• [PROMPT]:
Return every line of the listing below, unchanged, from its first line to the line holding "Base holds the", that line included.
··· SUPPLIED RECORDS
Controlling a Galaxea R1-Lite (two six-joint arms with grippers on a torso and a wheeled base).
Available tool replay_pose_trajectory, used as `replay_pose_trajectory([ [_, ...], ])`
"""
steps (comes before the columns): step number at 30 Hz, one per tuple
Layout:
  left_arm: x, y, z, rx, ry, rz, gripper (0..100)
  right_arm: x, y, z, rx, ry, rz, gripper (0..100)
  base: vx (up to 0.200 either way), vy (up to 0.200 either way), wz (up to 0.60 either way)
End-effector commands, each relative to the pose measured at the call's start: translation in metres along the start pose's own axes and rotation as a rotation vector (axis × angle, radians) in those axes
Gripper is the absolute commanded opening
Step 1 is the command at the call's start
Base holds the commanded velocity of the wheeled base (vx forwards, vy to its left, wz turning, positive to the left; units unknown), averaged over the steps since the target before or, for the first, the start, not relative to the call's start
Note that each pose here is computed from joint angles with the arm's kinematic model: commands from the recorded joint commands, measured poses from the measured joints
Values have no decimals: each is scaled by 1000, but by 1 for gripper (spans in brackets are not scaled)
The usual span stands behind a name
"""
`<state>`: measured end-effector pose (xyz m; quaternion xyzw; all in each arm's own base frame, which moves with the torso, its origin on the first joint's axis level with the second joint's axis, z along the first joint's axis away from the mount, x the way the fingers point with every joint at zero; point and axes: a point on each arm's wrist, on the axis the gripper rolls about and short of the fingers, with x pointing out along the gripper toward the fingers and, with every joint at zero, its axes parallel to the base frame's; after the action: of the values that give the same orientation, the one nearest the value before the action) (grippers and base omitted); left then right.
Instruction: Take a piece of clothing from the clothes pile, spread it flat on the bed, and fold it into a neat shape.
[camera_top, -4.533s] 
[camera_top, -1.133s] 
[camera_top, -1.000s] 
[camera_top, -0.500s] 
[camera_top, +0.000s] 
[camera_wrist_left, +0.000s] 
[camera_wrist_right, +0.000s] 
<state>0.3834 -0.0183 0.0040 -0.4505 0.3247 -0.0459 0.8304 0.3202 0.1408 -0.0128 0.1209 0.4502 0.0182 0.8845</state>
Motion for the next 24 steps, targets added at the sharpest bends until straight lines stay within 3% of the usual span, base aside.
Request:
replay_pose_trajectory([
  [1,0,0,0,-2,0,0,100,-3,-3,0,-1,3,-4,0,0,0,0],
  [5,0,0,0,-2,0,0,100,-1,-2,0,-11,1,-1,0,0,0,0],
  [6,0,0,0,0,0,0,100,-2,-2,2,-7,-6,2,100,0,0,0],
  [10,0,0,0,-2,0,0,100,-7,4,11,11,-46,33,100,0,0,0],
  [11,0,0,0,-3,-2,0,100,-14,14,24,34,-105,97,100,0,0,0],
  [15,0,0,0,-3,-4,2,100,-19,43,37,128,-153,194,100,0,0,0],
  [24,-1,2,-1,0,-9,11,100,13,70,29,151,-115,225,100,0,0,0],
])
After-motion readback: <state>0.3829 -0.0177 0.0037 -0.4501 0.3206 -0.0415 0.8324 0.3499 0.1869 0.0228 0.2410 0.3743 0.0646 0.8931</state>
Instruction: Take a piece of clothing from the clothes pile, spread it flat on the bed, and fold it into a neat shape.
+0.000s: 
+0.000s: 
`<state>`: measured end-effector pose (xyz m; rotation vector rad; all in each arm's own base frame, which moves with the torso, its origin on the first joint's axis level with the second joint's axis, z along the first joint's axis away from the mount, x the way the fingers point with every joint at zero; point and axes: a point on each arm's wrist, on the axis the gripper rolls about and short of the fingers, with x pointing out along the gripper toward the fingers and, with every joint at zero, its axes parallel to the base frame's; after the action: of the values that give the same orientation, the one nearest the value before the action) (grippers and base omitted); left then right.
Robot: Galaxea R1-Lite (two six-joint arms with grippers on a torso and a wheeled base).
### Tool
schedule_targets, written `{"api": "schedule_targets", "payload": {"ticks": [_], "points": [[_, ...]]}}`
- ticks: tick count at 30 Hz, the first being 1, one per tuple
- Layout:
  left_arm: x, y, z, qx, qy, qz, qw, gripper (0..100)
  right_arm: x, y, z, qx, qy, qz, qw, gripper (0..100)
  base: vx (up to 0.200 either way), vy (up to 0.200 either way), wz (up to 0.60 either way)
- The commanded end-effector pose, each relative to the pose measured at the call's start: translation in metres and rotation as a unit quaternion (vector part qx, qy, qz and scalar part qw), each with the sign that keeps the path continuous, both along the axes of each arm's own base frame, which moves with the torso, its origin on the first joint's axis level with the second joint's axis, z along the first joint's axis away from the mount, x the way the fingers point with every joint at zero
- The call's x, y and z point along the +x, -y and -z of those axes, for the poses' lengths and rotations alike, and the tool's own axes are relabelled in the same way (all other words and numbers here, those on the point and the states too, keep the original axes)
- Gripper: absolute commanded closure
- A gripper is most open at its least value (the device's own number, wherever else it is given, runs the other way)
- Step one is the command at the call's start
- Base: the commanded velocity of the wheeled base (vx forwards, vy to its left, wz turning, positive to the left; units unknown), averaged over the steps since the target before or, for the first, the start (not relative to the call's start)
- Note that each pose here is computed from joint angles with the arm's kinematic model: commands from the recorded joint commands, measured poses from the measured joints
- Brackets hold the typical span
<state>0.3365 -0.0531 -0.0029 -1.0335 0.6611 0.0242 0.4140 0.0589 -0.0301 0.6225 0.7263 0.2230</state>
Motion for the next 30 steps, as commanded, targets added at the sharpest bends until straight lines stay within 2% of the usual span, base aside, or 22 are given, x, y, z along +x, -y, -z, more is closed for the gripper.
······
• [RESPONSE]:
Controlling a Galaxea R1-Lite (two six-joint arms with grippers on a torso and a wheeled base).
Available tool replay_pose_trajectory, used as `replay_pose_trajectory([ [_, ...], ])`
"""
steps (comes before the columns): step number at 30 Hz, one per tuple
Layout:
  left_arm: x, y, z, rx, ry, rz, gripper (0..100)
  right_arm: x, y, z, rx, ry, rz, gripper (0..100)
  base: vx (up to 0.200 either way), vy (up to 0.200 either way), wz (up to 0.60 either way)
End-effector commands, each relative to the pose measured at the call's start: translation in metres along the start pose's own axes and rotation as a rotation vector (axis × angle, radians) in those axes
Gripper is the absolute commanded opening
Step 1 is the command at the call's start
Base holds the commanded velocity of the wheeled base (vx forwards, vy to its left, wz turning, positive to the left; units unknown), averaged over the steps since the target before or, for the first, the start, not relative to the call's start

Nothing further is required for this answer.